> [WHAT YOU HAVE TO DO]:
Find every line containing the string "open" in the data below, and report how many there are, with no other words.

————————

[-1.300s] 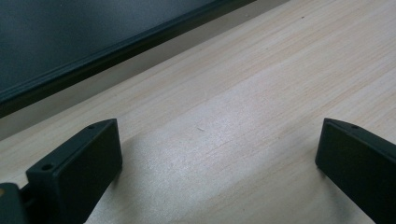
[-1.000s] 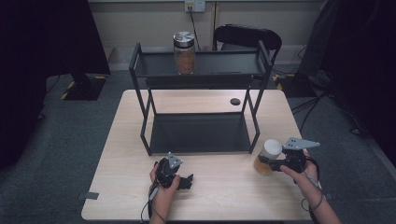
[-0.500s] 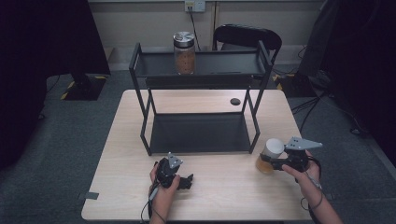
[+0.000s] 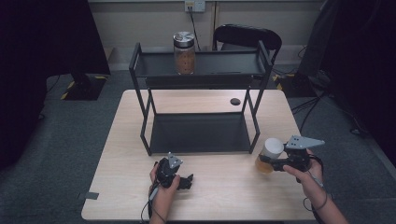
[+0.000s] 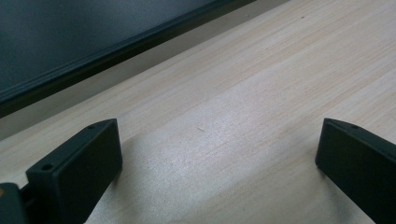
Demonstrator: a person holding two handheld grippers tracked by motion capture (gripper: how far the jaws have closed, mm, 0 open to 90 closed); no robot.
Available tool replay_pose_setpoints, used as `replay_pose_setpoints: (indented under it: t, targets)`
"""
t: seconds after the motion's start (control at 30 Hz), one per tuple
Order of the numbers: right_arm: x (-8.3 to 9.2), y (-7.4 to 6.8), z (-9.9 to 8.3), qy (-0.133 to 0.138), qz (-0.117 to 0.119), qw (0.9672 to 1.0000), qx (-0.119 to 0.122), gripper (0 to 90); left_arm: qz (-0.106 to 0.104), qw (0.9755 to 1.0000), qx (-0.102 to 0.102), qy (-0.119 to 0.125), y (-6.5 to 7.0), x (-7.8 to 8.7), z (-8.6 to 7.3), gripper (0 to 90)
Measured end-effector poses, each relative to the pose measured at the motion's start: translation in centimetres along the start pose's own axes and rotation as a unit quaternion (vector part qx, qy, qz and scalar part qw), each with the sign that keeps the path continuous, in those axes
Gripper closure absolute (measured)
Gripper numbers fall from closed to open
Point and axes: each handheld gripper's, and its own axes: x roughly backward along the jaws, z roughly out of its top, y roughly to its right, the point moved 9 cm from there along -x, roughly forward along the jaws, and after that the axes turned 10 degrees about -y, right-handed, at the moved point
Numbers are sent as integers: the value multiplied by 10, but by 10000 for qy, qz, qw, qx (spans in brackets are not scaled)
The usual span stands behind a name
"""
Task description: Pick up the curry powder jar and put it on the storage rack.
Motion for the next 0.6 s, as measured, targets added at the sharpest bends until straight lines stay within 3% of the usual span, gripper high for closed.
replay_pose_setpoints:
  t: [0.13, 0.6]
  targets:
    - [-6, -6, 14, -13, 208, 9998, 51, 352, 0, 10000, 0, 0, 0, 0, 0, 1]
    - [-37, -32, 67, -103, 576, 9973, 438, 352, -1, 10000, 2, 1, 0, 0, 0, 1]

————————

> [THE ANSWER]:
2